Su hermano se pasó las manos por el pelo y tomó aire.

—Sara —confesó.

—¿Sara?

—La conocí hace tres meses —empezó Álex—. Pasamos juntos el fin de semana.

Por el modo en que escogía las palabras, Marc supo que tras esas dos frases se escondía una historia mucho más interesante de lo que su hermano dejaba entrever.

—No me lo contaste —dijo.

—No. No quería hablar de ello —explicó Álex—. La noche del domingo fuimos al cine. Yo pagué las entradas y las palomitas y le pedí que me sujetase la cartera un segundo.

—¿Y? —Marc supuso que aquello iba a llegar a alguna parte.

—Se me cayó una tarjeta de visita. Sara la recogió y vio el nombre de la empresa y mi apellido. Hasta entonces no se lo había dicho.

—¿Y qué tiene de raro nuestro apellido? Que yo sepa, no tenemos ninguna prima llamada Sara —bromeó él.

—Sara trabajaba en la sede de Nueva York de los Hoteles Vanity. —Era el nombre de la cadena para la que Álex trabajaba—. La despidieron por mi culpa.

Marc intentó no reírse.

—¿Por tu culpa?

—Su equipo perdió una operación importante y en la central me pidieron que elaborase un informe sobre si tenía sentido que la cadena mantuviese la sede de Nueva York. Al parecer, me hicieron caso a medias y decidieron despedir a Sara y comentarle lo del informe.

—Joder, Álex, eso sí que es tener mala suerte.

—Ella es de Barcelona y, al perder el trabajo, vino a pasar unos días con su familia.

—Y entonces fue cuando la conociste.

—Sí. Ni te imaginas lo que pasó en el cine —dijo su hermano al recordar los insultos y las acusaciones de Sara—. Yo intenté explicarme, pero ella no me escuchó y se montó en un taxi que tuvo el detalle de pararse justo delante de la puerta del cine Verdi.

—Y ahora ella está en San Francisco; por eso quieres ir, ¿no? —supuso él.

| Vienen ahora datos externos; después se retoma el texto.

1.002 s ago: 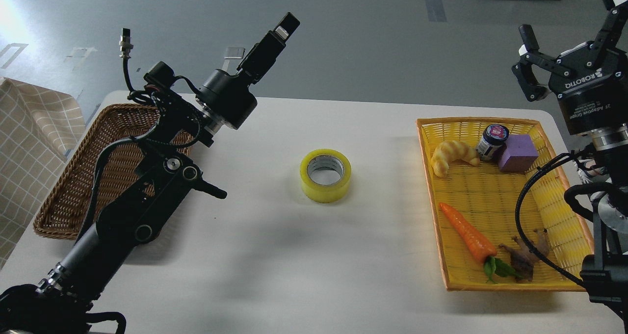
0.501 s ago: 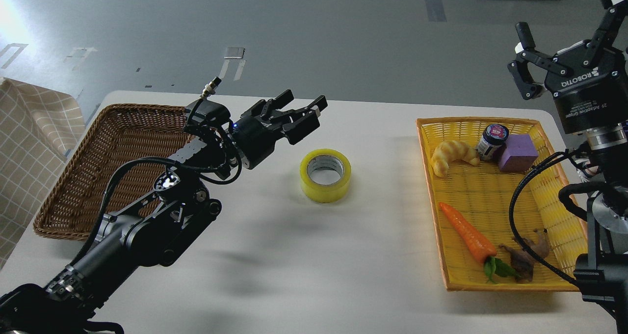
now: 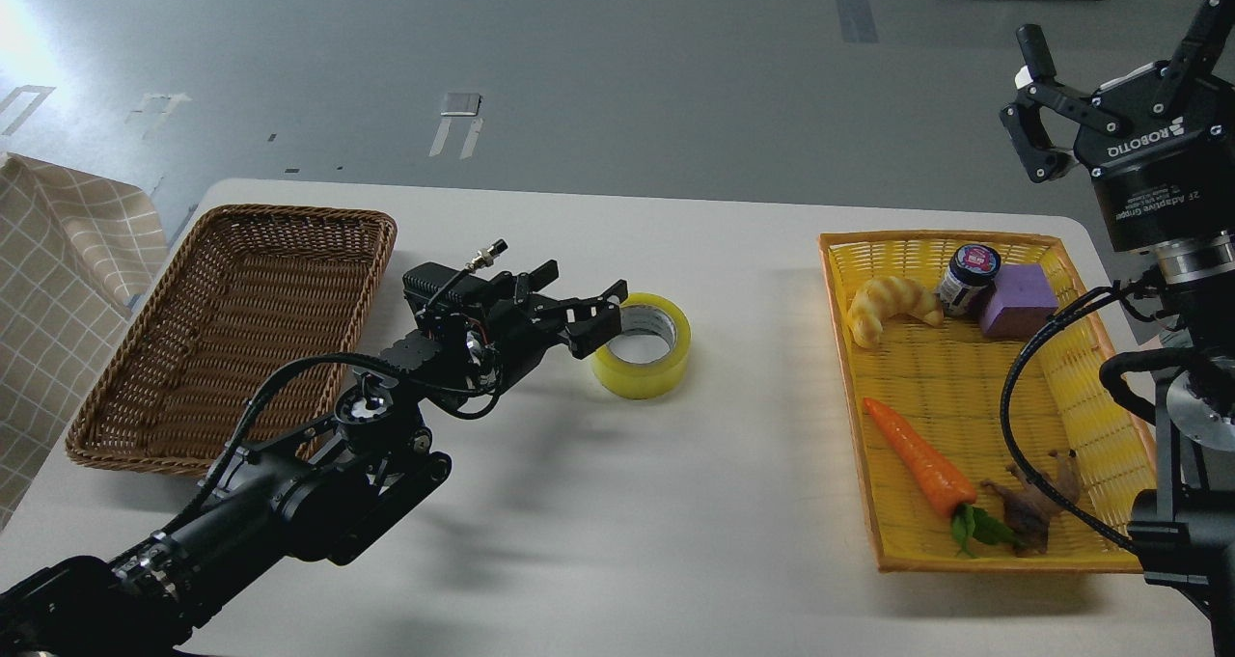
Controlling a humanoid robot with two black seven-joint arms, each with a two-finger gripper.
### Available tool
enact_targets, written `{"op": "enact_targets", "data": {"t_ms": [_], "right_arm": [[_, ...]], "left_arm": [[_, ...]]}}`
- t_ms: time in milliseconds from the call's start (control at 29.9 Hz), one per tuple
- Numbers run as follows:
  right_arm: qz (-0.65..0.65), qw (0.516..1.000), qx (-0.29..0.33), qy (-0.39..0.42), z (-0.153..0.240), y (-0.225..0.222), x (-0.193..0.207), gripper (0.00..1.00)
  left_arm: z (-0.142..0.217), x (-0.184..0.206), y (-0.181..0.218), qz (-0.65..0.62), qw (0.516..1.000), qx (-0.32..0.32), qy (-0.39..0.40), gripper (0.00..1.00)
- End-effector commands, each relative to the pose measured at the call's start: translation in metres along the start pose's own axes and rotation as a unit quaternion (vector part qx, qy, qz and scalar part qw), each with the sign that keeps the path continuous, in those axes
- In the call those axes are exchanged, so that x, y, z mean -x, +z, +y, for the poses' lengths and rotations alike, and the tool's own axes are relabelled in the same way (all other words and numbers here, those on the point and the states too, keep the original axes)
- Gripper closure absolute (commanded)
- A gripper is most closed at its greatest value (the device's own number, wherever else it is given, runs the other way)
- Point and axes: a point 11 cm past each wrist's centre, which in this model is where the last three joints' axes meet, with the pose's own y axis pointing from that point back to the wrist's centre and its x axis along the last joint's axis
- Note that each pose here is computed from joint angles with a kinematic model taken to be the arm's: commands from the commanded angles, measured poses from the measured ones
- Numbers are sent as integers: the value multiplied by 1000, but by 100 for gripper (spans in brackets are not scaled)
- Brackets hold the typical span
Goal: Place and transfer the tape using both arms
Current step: 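Swing the left gripper toward the tape roll on the table, then insert the left gripper into the tape roll's hole and close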
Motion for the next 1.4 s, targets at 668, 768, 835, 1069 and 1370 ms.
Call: {"op": "enact_targets", "data": {"t_ms": [668, 768, 835, 1069, 1370], "right_arm": [[1, 1000, 4, 13, 8, 1, -7, 0], [2, 1000, 5, 14, 10, 1, -7, 0], [2, 1000, 6, 16, 11, 2, -8, 0], [3, 1000, 10, 21, 18, 3, -10, 0], [9, 1000, -1, 21, 19, -6, -10, 0]], "left_arm": [[-13, 25, 1, -21, 998, -52, -38, 0], [-15, 22, 2, -23, 998, -51, -37, 0], [-18, 22, 6, -21, 998, -48, -37, 0], [-25, 27, 13, -15, 998, -49, -42, 0], [-25, 35, 12, -28, 997, -48, -57, 0]]}}
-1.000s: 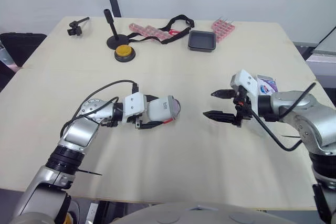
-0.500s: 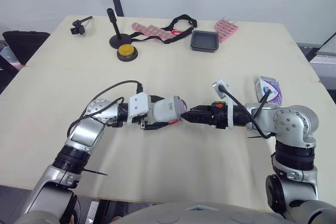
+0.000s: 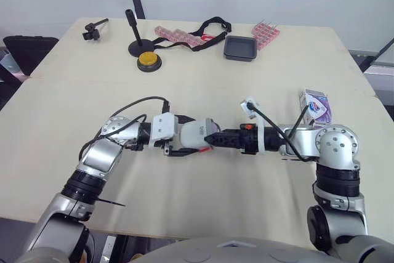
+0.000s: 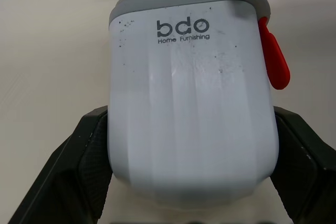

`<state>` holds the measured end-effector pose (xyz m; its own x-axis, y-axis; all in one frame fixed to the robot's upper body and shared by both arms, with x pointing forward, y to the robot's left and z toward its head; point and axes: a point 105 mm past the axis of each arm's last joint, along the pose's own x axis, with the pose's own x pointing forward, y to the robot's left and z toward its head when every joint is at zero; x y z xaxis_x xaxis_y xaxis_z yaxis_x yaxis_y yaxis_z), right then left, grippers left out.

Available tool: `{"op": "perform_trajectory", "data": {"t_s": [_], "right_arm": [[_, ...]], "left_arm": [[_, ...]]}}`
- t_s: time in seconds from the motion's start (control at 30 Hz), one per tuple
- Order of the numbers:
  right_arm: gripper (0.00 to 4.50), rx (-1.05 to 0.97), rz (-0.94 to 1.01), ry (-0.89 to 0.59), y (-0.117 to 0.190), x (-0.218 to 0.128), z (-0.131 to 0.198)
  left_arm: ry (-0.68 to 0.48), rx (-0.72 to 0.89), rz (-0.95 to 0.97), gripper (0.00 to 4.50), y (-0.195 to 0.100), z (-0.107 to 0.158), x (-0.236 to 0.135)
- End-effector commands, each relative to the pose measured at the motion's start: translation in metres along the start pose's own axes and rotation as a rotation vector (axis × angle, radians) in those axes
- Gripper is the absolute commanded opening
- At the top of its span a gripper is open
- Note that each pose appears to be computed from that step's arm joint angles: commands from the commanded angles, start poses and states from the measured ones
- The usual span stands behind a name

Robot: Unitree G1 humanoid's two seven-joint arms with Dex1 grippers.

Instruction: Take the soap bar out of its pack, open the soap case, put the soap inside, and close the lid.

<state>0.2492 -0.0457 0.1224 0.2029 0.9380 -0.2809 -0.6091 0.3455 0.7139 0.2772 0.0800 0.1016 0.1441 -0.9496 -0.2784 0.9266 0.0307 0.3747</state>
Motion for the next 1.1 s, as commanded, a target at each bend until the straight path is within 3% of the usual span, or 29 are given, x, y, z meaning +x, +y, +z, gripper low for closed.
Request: {"op": "perform_trajectory", "data": {"t_s": [0.03, 0.4, 1.07, 1.1], "right_arm": [[4.49, -0.005, 0.061, 0.001, 0.011, -0.006, -0.002], [4.49, 0.084, 0.095, -0.007, 0.011, 0.008, -0.004], [4.49, 0.149, 0.148, -0.043, 0.013, 0.015, 0.006], [4.23, 0.152, 0.144, -0.032, 0.013, 0.015, 0.003]], "left_arm": [[-0.007, 0.051, 0.012, 3.48, 0.007, 0.007, -0.005], [-0.054, 0.071, -0.002, 3.48, 0.006, 0.020, -0.001], [-0.051, 0.064, -0.001, 3.48, 0.004, 0.020, -0.003], [-0.051, 0.064, -0.001, 3.48, 0.004, 0.021, -0.003]]}}
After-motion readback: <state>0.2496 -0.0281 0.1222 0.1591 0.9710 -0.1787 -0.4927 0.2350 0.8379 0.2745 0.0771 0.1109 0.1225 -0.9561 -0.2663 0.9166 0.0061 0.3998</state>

—Ojalá fuera tan sencillo.

—¿Qué quieres decir?

—Sara es la representante de la otra empresa que desea quedarse con el hotel de San Francisco.

—Vaya —dijo Marc, levantando ambas cejas.

—Sí, vaya. Después de que me dejase plantado en el cine, intenté buscarla como un poseso. Pero los datos que teníamos en la oficina no me servían, pues, evidentemente, su teléfono ya no era el de la empresa. Tampoco encontré el número de casa de sus padres.

—Y supongo que ella no te lo dio.

—Supones bien —contestó Álex escueto—. Si hablo con mi jefe y le digo que no puedo ir a San Francisco, probablemente no se lo tomará nada bien. Si le cuento lo del testamento no tendrá más remedio que aceptarlo, al tratarse de un tema legal y todo eso, pero te aseguro que mandará a otro. Y tengo que ver a Sara, Marc. Tengo que verla. Allí, ella no tendrá más remedio que escucharme, aunque sólo sea para negociar la compra del hotel que quiere arrebatarle a la cadena Vanity.

Los dos se quedaron en silencio durante unos segundos, hasta que Marc le preguntó, mirándolo a los ojos:

—¿De verdad te importa tanto?

—Más que nada —respondió Álex sin dudarlo y luego esbozó una triste sonrisa—. Sé que parezco un loco. Sólo estuvimos juntos dos días, pero tengo que hablar con ella. Al menos una última vez.

—Ya sabía yo que esta conversación iba a terminar fatal. Está bien, Álex, iré a la notaría y me haré pasar por ti. Pero más vale que…

No pudo terminar la frase, pues su perfecto y normalmente poco efusivo hermano gemelo lo abrazó.